# My Husband may be bi.



## BeholderofI (Oct 6, 2011)

I have been with my husband for 9 yrs now, 6 months married. A few time befor our marriage he would want me to anal play with him I would always manage to stop anything befor it actually happened, because I felt wierd. On our Honey moon he wanted nothing but that, and now it has gotten to the point that any adult time that is spent together, thats all he wants. After these past few months, I have realized that I can not physically satisfy him, I dont have the right sex organ to do this for him. I have found out that he may have had an affair with another man a few years ago, I actually feel ok with that. But whats really bothering me is he said he wants it "Naturally".
I dont know what he expects me too do? Help?


----------



## PBear (Nov 16, 2010)

Ask him? Maybe it's time to stop beating around the bush and have a possibly painful talk. Better that than being in limbo. 

C
_Posted via Mobile Device_


----------



## IanIronwood (Jan 7, 2011)

BeholderofI said:


> I have been with my husband for 9 yrs now, 6 months married. A few time befor our marriage he would want me to anal play with him I would always manage to stop anything befor it actually happened, because I felt wierd. On our Honey moon he wanted nothing but that, and now it has gotten to the point that any adult time that is spent together, thats all he wants. After these past few months, I have realized that I can not physically satisfy him, I dont have the right sex organ to do this for him. I have found out that he may have had an affair with another man a few years ago, I actually feel ok with that. But whats really bothering me is he said he wants it "Naturally".
> I dont know what he expects me too do? Help?

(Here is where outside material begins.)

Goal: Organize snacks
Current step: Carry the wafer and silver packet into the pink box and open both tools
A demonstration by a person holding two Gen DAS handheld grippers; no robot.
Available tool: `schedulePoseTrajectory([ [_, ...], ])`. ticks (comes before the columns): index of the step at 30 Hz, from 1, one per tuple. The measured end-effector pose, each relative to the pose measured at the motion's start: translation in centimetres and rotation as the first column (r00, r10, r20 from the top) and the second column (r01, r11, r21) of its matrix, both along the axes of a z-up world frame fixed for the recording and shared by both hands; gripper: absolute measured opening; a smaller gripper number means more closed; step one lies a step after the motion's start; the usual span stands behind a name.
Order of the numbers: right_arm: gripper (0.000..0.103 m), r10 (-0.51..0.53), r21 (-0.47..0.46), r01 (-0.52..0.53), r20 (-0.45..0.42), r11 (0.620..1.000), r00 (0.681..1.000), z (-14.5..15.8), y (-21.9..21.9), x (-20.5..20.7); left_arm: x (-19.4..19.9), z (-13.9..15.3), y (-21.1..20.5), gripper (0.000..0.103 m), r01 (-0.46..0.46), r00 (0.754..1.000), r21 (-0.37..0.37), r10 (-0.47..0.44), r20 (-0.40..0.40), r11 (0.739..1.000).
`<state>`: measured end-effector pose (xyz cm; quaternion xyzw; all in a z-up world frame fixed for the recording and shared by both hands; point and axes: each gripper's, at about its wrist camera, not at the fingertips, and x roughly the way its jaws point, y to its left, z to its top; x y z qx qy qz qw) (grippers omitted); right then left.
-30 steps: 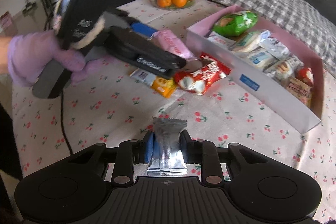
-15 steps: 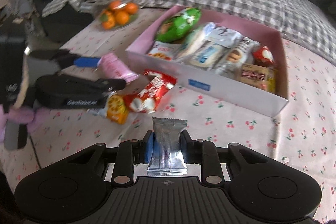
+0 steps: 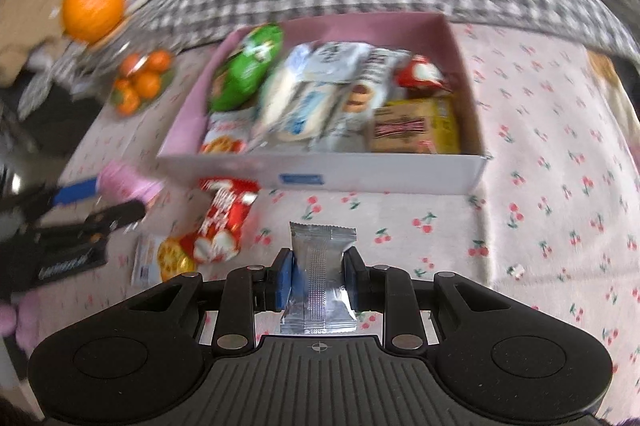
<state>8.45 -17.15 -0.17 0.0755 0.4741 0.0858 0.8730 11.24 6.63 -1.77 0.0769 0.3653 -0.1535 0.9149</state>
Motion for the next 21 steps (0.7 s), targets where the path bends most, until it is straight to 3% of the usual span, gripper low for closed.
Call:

Look, just because a dude likes his prostate stimulated, that doesn't mean he's bi or gay. Plenty of manly, perfectly straight men like anal play, and some get really, really into it, without once considering actually trying a dude on for size. So I wouldn't leap to the conclusion that he's bi based on anal play.

If he starts leaving a bunch of Muscle & Fitness magazines around, and spends more than three hours at the gym, you might have a problem. But butt play? You might feel weird, but if your G-spot was in your butt, you might have a different perspective.

Sure, you might see it as weird. But I wouldn't worry about it like that.


----------



## Enchantment (May 11, 2011)

When you say he wants it 'naturally', are you meaning that he wants to actively engage with another man?

And, is he always wanting you to satisfy him without reciprocating in being willing to satisfy you as well?

I'm with PBear - go talk with him. Try and plan out how you can best approach him without being confrontational.

Best wishes.


----------



## BeholderofI (Oct 6, 2011)

Thank you for all the input. I am going to talk with him, and he is not even trying to satisfy me in any way, which is starting to feel really awful. Lately he has been "flirting with a close family friend, he seems so distant from me. 
I really want to Thank yall for all the input again


----------



## IanIronwood (Jan 7, 2011)

BeholderofI said:


> Thank you for all the input. I am going to talk with him, and he is not even trying to satisfy me in any way, which is starting to feel really awful. Lately he has been "flirting with a close family friend, he seems so distant from me.
> I really want to Thank yall for all the input again


Hmmm. Then there is a lot more going on here than butt play.


----------



## BeholderofI (Oct 6, 2011)

Yes there is alot more going on, but down to the real issue, we haave grown so far apart threw this. I cant comment to much right now but there is lots more going on. TY to every one


----------